TASK OBJECTIVE:
Of all the entries below, only the lines from the one with "Question 11: Identify the window" up to and including the one with "Question 11: Identify the black workbench" are to be duplicated exactly.

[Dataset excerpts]
═══
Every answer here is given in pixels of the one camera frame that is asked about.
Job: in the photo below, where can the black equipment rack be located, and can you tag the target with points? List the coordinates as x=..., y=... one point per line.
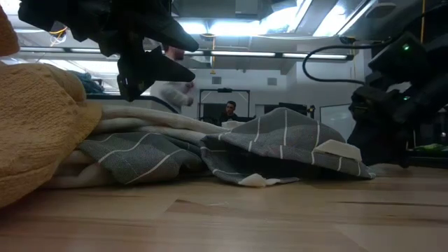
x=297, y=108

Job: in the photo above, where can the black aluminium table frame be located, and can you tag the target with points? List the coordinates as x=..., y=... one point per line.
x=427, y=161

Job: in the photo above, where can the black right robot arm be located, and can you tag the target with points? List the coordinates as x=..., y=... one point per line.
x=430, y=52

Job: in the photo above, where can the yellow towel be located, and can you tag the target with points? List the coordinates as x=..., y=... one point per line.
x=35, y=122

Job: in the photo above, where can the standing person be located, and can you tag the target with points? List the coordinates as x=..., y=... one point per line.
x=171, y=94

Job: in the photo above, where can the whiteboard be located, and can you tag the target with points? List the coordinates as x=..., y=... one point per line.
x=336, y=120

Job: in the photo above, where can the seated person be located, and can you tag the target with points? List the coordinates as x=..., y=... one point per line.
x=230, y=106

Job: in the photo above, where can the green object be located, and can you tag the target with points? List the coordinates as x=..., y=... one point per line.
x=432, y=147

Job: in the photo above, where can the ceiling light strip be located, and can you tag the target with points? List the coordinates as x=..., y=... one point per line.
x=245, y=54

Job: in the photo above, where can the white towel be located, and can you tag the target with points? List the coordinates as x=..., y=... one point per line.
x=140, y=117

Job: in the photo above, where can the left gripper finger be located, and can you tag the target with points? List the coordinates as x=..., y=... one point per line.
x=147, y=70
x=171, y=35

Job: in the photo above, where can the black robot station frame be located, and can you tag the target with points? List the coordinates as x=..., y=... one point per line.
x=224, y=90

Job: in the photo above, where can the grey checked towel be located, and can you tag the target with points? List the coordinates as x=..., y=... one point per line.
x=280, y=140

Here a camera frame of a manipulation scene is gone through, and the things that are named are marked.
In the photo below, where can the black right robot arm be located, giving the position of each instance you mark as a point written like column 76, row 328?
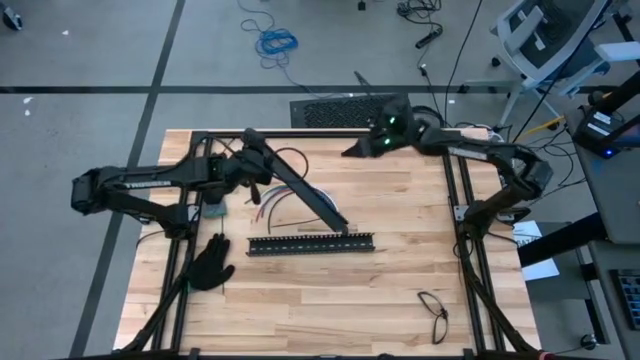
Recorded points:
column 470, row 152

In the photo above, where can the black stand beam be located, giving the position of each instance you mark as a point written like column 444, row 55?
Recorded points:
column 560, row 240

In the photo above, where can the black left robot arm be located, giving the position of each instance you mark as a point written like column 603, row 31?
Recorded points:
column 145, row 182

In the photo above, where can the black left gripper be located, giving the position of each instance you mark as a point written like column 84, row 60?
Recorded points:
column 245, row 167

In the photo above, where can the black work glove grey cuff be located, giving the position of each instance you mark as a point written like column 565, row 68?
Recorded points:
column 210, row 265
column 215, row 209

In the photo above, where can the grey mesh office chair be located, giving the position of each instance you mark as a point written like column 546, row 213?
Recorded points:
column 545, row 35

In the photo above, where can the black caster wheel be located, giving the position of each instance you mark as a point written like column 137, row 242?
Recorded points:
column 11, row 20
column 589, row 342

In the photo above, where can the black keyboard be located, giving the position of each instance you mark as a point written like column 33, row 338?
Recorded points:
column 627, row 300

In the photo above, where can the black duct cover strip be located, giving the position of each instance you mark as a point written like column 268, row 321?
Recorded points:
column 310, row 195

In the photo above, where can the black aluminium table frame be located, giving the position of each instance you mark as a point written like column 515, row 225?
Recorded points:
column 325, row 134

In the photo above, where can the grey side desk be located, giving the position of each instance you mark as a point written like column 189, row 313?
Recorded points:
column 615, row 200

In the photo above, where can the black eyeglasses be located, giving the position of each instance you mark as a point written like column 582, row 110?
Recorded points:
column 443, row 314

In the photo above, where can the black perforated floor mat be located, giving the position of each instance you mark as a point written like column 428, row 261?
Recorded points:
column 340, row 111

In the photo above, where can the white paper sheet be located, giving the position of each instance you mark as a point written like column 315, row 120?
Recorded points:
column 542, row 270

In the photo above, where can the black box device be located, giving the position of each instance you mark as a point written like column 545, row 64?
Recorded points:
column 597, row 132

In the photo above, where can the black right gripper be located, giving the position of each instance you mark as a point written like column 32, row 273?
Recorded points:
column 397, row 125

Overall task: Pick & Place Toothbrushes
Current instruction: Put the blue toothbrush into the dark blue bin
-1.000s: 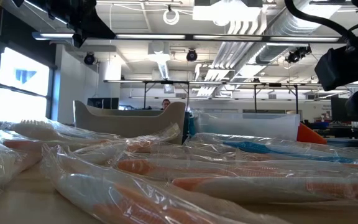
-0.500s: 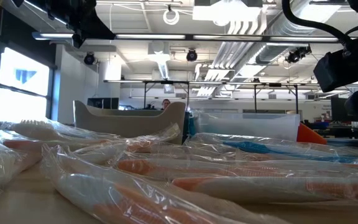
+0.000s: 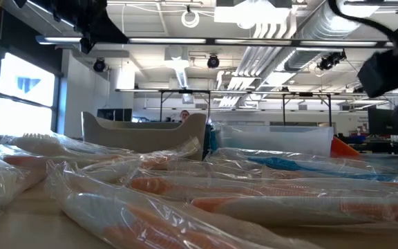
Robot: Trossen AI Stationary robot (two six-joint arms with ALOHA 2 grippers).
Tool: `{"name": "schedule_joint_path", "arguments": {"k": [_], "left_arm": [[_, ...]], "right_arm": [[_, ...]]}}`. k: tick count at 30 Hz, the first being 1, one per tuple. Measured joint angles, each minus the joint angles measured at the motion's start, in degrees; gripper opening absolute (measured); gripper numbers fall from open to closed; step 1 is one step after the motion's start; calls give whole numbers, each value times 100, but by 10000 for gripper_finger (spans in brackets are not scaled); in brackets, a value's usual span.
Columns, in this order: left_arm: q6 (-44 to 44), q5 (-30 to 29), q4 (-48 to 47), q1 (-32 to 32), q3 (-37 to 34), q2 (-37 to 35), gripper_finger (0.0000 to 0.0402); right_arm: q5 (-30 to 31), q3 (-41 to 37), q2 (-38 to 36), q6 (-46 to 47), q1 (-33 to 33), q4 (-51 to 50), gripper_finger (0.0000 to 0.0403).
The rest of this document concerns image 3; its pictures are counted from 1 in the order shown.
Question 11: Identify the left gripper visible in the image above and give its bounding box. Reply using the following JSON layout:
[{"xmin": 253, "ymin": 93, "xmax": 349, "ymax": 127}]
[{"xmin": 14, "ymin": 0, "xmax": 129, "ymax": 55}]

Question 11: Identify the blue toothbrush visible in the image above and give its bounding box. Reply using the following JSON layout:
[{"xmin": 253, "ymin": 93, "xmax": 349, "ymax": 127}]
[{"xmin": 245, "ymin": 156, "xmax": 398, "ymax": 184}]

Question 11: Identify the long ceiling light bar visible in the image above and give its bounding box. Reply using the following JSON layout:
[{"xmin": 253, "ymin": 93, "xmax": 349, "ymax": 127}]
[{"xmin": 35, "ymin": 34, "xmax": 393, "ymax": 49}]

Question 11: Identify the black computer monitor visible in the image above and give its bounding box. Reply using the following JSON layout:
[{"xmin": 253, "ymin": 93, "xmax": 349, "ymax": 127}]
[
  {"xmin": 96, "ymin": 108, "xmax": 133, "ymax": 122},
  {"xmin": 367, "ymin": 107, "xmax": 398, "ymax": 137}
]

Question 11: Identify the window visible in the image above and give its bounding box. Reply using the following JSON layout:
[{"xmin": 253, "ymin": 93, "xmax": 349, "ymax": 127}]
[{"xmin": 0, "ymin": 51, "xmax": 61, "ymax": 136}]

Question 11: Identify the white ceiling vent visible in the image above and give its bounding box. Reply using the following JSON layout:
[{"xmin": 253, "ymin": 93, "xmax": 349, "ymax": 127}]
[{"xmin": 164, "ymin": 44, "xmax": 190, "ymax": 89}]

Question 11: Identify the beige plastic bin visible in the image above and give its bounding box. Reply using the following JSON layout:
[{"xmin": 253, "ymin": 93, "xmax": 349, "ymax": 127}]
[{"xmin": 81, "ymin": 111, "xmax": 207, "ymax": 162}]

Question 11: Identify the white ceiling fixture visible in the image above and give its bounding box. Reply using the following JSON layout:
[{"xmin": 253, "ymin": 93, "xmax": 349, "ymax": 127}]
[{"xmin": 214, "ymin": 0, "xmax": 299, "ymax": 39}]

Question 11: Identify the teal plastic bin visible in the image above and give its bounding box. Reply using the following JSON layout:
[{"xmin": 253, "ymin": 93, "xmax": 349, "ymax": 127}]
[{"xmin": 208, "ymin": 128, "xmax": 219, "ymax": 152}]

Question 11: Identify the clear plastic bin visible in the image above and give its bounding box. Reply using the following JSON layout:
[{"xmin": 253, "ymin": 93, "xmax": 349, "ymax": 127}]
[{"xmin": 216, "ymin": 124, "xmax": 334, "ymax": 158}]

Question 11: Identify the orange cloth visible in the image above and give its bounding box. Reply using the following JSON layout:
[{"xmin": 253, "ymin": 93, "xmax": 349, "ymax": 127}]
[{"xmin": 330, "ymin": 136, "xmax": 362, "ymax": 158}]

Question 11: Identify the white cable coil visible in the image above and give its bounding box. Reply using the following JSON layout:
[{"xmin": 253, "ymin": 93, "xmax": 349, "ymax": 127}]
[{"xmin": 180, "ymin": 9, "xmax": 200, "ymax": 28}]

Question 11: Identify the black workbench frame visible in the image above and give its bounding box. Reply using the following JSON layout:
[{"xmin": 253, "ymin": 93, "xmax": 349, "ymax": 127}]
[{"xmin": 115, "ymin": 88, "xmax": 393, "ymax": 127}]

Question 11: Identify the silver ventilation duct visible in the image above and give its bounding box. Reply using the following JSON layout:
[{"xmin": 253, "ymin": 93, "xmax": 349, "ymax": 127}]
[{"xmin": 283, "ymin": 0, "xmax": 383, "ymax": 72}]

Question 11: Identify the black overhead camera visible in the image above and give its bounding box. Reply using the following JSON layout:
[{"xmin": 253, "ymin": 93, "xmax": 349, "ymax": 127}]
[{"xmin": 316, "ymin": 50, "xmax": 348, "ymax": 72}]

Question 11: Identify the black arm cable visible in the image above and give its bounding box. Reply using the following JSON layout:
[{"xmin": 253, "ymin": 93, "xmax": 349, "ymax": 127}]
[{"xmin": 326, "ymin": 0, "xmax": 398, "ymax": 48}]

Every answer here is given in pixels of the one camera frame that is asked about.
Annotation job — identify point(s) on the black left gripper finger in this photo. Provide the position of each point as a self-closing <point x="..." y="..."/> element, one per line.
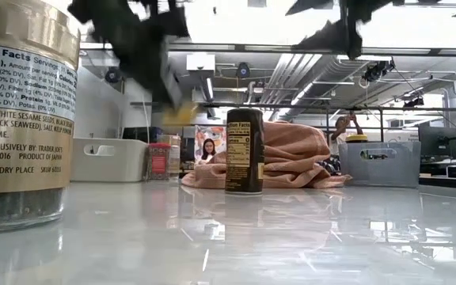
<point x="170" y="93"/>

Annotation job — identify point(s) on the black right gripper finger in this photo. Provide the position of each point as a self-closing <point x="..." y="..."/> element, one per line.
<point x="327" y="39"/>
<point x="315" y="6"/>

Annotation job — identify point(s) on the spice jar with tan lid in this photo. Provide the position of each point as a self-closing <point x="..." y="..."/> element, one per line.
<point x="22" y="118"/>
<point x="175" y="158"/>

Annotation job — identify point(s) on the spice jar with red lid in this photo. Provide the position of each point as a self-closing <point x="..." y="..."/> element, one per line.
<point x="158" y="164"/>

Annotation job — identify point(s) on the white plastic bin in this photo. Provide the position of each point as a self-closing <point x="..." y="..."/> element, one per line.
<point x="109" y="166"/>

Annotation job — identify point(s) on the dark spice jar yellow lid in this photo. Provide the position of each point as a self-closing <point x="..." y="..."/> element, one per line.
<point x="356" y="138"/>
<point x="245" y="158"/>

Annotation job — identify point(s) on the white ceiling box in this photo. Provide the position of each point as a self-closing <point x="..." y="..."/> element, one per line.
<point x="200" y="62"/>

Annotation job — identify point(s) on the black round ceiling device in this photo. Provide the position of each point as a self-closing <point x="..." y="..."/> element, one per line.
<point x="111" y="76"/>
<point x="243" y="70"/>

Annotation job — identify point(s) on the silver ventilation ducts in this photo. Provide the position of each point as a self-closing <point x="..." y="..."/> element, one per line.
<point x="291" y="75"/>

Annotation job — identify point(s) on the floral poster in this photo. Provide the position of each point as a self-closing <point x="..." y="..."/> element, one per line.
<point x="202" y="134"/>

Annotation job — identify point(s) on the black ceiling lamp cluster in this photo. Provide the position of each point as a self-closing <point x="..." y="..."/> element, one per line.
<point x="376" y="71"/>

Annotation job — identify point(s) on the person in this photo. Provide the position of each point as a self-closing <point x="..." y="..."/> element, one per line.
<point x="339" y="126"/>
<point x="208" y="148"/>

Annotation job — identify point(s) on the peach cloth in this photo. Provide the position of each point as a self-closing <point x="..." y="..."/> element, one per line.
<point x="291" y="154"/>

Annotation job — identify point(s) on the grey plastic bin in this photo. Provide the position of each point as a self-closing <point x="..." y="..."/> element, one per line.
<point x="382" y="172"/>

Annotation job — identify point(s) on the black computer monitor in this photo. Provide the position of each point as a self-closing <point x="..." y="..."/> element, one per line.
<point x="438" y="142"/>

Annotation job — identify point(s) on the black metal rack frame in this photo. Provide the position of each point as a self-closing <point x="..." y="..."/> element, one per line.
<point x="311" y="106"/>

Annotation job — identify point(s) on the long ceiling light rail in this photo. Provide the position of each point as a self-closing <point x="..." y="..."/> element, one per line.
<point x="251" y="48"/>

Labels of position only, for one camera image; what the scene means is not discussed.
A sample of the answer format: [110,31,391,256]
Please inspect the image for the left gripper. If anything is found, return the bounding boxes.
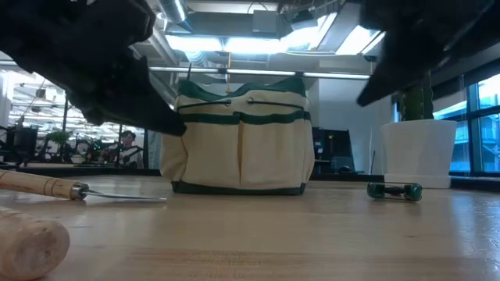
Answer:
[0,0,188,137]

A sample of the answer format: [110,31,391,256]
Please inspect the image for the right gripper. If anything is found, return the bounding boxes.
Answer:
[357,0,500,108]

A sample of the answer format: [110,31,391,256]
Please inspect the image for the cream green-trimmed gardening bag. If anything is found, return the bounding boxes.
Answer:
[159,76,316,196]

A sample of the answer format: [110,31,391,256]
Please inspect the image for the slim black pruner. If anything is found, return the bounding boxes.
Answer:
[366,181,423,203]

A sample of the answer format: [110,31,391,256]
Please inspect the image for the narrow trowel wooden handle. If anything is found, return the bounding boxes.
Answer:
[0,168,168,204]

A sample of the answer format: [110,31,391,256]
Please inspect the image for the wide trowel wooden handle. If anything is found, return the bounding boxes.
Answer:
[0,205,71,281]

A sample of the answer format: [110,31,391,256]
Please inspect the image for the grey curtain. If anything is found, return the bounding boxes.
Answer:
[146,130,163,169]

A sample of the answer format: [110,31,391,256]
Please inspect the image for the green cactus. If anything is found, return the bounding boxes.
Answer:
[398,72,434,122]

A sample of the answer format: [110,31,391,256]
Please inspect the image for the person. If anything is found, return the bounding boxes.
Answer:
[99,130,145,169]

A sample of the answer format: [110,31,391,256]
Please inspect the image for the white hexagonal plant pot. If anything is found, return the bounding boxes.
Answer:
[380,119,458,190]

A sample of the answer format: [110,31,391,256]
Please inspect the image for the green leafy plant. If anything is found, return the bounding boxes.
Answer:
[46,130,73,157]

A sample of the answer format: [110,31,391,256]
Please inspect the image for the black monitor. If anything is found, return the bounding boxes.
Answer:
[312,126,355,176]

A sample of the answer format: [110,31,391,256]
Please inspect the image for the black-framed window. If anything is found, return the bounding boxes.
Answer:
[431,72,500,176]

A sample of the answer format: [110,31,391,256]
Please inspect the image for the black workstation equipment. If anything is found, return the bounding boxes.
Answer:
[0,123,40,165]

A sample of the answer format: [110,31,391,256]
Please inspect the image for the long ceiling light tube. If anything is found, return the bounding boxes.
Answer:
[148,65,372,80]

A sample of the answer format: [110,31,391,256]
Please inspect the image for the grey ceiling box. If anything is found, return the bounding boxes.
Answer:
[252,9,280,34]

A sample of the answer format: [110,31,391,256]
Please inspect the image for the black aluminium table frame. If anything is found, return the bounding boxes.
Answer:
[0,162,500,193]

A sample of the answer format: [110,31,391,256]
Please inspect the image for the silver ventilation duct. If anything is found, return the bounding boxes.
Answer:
═══
ANSWER BOX:
Question 11: Identify the window visible in the image above and give its bounding box. Reply using the following JSON layout:
[{"xmin": 253, "ymin": 93, "xmax": 349, "ymax": 127}]
[{"xmin": 0, "ymin": 51, "xmax": 61, "ymax": 136}]

Question 11: Identify the white ceiling vent visible in the image above and give its bounding box. Reply using the following JSON layout:
[{"xmin": 253, "ymin": 93, "xmax": 349, "ymax": 127}]
[{"xmin": 164, "ymin": 44, "xmax": 190, "ymax": 89}]

Question 11: Identify the beige plastic bin visible in the image above and give its bounding box. Reply using the following JSON layout:
[{"xmin": 253, "ymin": 93, "xmax": 349, "ymax": 127}]
[{"xmin": 81, "ymin": 111, "xmax": 207, "ymax": 162}]

Question 11: Identify the white ceiling fixture visible in the image above and give its bounding box. Reply using the following JSON layout:
[{"xmin": 253, "ymin": 93, "xmax": 349, "ymax": 127}]
[{"xmin": 214, "ymin": 0, "xmax": 299, "ymax": 39}]

Question 11: Identify the teal plastic bin visible in the image above and give its bounding box. Reply using the following JSON layout:
[{"xmin": 253, "ymin": 93, "xmax": 349, "ymax": 127}]
[{"xmin": 208, "ymin": 128, "xmax": 219, "ymax": 152}]

Question 11: Identify the clear plastic bin visible in the image above and give its bounding box. Reply using the following JSON layout:
[{"xmin": 253, "ymin": 93, "xmax": 349, "ymax": 127}]
[{"xmin": 216, "ymin": 124, "xmax": 334, "ymax": 158}]

Question 11: Identify the orange cloth visible in the image above and give its bounding box. Reply using the following JSON layout:
[{"xmin": 253, "ymin": 93, "xmax": 349, "ymax": 127}]
[{"xmin": 330, "ymin": 136, "xmax": 362, "ymax": 158}]

Question 11: Identify the white cable coil visible in the image above and give its bounding box. Reply using the following JSON layout:
[{"xmin": 253, "ymin": 93, "xmax": 349, "ymax": 127}]
[{"xmin": 180, "ymin": 9, "xmax": 200, "ymax": 28}]

Question 11: Identify the black workbench frame visible in the image above and give its bounding box. Reply using the following JSON layout:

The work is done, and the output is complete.